Exercise instructions
In the records below, find every line with the word "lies" and copy it.

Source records

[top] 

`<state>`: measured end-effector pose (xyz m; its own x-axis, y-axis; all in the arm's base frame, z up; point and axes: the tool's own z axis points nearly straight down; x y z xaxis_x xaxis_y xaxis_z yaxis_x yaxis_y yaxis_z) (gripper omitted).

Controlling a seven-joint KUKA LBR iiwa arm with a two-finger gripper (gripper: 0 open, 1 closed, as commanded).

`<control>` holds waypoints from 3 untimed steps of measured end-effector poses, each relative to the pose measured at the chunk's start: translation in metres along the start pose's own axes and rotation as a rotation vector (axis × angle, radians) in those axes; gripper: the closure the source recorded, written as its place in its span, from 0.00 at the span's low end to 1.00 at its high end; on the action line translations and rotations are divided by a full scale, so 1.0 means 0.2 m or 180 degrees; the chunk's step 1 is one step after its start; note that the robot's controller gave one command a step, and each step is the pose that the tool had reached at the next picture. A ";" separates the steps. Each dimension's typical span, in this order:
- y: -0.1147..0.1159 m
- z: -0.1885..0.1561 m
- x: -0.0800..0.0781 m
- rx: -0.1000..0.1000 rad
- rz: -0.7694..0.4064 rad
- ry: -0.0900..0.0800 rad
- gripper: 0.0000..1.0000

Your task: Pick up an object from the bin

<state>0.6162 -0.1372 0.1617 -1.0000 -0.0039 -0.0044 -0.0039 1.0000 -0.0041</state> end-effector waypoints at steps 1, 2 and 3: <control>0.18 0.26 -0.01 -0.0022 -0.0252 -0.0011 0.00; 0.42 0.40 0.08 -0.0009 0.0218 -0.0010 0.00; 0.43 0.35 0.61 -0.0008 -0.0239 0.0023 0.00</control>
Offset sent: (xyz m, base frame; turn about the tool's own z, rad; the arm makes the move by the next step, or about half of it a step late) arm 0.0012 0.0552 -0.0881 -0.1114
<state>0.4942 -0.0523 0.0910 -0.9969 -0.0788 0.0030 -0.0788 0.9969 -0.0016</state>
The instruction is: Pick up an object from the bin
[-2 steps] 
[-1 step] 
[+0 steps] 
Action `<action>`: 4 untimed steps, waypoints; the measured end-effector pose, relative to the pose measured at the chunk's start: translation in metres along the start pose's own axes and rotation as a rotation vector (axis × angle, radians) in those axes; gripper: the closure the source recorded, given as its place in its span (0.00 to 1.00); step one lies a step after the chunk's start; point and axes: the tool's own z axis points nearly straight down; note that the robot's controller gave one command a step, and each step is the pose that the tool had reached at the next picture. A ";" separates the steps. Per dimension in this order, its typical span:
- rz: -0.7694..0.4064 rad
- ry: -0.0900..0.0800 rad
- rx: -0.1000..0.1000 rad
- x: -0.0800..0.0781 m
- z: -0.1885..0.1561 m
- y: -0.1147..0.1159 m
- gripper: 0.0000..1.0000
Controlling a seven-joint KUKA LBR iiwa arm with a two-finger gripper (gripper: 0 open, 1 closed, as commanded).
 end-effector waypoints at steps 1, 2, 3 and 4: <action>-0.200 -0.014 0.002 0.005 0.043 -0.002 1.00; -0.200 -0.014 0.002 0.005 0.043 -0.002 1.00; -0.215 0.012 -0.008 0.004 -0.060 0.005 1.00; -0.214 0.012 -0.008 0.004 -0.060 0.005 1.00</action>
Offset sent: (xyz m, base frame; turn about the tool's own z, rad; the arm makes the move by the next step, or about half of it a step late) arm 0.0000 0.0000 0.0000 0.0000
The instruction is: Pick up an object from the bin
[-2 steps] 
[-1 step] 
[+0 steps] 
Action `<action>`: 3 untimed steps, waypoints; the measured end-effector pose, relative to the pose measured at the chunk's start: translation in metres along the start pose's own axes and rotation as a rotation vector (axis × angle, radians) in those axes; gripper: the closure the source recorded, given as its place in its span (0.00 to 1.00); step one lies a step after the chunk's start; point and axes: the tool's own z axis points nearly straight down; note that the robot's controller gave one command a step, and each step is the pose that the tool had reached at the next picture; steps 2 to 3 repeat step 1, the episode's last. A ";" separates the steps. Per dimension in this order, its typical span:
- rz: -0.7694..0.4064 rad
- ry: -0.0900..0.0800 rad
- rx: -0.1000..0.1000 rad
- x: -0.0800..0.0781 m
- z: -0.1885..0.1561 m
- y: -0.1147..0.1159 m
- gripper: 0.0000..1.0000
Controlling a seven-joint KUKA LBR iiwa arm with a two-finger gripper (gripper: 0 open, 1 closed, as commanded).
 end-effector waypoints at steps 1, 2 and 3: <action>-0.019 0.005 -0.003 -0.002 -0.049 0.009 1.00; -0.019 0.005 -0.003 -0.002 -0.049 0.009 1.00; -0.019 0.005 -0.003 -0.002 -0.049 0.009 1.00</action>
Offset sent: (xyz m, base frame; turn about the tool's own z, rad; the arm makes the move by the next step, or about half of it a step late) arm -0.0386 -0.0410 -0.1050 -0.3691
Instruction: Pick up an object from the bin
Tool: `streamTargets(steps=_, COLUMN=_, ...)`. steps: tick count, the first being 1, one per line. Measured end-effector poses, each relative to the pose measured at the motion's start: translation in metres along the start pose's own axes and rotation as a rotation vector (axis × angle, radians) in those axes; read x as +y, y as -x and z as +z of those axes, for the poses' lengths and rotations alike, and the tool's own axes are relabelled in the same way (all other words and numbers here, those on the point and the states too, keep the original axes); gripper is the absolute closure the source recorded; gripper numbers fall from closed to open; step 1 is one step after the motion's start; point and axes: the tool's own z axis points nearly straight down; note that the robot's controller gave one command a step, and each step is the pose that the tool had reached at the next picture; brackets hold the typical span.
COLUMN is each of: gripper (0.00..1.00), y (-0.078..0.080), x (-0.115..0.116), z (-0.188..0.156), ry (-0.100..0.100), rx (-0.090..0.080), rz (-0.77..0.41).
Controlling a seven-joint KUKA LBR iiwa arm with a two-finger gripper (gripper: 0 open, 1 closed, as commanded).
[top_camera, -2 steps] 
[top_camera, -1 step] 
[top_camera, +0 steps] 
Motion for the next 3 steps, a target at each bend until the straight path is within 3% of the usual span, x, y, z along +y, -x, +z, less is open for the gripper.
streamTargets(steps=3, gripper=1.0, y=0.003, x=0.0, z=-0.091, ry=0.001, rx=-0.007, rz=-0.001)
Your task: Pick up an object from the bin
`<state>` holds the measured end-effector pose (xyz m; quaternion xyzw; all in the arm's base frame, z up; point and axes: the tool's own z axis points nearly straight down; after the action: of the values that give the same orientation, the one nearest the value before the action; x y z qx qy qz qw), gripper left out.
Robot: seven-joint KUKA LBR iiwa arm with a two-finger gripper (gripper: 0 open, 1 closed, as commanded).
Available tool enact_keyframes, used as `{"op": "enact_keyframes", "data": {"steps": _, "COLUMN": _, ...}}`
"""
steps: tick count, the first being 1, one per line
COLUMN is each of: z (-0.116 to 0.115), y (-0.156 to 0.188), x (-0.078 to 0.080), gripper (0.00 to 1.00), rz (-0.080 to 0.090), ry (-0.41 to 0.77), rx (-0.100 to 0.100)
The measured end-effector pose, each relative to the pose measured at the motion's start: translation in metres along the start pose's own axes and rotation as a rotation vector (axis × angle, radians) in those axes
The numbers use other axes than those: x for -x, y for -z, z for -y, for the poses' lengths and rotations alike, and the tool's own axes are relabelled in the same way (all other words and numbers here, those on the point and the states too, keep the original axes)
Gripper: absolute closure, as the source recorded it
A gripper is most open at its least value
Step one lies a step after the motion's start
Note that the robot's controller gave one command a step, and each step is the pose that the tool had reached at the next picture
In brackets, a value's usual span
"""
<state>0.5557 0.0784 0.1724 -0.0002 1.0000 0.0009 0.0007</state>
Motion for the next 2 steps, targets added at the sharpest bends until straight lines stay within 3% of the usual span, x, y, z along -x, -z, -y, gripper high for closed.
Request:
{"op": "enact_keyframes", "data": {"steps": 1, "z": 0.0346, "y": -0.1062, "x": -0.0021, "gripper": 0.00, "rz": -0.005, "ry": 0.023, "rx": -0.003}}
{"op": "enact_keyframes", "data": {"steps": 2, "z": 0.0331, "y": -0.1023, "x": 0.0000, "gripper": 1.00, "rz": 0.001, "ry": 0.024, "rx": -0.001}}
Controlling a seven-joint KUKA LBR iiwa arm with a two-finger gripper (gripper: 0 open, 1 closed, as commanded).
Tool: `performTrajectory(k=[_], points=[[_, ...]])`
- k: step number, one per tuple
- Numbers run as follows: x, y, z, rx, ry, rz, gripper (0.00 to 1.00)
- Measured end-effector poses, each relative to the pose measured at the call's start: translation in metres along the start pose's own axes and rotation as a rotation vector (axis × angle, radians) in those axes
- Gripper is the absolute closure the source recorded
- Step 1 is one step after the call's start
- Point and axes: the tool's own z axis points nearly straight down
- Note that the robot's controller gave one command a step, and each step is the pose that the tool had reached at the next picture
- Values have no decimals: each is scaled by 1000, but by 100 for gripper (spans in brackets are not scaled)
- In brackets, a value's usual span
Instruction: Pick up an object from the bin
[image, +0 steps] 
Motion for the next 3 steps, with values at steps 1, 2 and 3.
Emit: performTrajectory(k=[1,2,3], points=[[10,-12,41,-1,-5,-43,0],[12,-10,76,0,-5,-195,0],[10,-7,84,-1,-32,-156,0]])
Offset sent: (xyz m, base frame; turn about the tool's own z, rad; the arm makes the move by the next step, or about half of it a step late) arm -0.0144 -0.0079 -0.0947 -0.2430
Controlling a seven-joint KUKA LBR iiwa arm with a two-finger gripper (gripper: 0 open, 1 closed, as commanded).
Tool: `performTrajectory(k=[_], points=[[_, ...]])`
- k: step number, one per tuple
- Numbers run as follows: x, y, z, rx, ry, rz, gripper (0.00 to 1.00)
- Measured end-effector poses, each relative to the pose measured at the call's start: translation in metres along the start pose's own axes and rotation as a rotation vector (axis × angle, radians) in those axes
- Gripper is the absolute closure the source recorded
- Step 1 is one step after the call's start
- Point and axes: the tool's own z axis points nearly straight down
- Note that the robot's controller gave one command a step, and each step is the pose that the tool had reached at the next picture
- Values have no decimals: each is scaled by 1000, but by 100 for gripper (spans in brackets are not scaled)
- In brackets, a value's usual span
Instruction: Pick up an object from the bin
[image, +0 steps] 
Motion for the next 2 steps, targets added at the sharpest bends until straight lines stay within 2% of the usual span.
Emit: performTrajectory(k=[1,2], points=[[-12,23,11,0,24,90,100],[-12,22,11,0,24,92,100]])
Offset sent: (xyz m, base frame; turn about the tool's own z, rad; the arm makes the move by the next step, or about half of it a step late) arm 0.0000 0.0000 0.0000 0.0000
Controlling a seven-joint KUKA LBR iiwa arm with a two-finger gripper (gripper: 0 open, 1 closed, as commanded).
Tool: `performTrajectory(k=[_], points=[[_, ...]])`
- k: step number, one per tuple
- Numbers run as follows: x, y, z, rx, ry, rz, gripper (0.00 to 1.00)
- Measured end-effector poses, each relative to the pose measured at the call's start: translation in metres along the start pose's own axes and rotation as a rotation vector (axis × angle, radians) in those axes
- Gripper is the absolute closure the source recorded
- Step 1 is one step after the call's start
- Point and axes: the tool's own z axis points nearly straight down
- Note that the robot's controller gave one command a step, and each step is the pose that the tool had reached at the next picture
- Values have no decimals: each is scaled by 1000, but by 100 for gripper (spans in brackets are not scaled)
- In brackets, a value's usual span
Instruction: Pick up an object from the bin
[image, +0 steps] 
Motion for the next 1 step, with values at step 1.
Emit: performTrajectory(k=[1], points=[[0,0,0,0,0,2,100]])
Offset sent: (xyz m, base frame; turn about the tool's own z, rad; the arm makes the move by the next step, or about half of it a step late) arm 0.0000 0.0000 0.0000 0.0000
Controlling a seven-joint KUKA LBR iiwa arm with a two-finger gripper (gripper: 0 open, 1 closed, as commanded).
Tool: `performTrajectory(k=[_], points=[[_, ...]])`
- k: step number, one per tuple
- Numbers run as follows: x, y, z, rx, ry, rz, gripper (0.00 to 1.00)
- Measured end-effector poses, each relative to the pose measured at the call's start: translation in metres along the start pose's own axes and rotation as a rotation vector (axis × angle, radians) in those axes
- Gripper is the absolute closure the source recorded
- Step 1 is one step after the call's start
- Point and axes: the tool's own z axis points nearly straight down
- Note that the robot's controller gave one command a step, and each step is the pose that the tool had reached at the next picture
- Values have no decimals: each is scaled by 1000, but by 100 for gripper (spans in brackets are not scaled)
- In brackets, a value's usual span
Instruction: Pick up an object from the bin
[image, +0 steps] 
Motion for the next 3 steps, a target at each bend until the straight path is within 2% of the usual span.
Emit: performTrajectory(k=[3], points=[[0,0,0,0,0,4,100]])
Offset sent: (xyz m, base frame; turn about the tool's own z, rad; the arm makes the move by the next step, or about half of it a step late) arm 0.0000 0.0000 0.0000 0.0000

Final answer
Action `<action>`: 4 untimed steps, waypoints; the measured end-effector pose, relative to the pose measured at the chunk's start: translation in metres along the start pose's own axes and rotation as a rotation vector (axis × angle, radians) in those axes; gripper: the closure the source recorded, given as its place in its span (0.00 to 1.00); step one lies a step after the chunk's start; point and axes: the tool's own z axis points nearly straight down; note that the robot's controller gave one command a step, and each step is the pose that the tool had reached at the next picture. A ";" separates the steps. Per dimension in this order, its typical span:
Action `<action>`: 3 untimed steps, waypoints; the measured end-effector pose, relative to the pose measured at the chunk's start: translation in metres along the start pose's own axes and rotation as a rotation vector (axis × angle, radians) in those axes; gripper: the closure the source recorded, given as its place in its span (0.00 to 1.00); step one lies a step after the chunk's start; point and axes: the tool's own z axis points nearly straight down; note that the robot's controller gave one command a step, and each step is the pose that the tool had reached at the next picture; steps 2 to 3 repeat step 1, the episode's last. A ";" separates the steps. Per dimension in this order, its typical span:
Step one lies a step after the motion's start

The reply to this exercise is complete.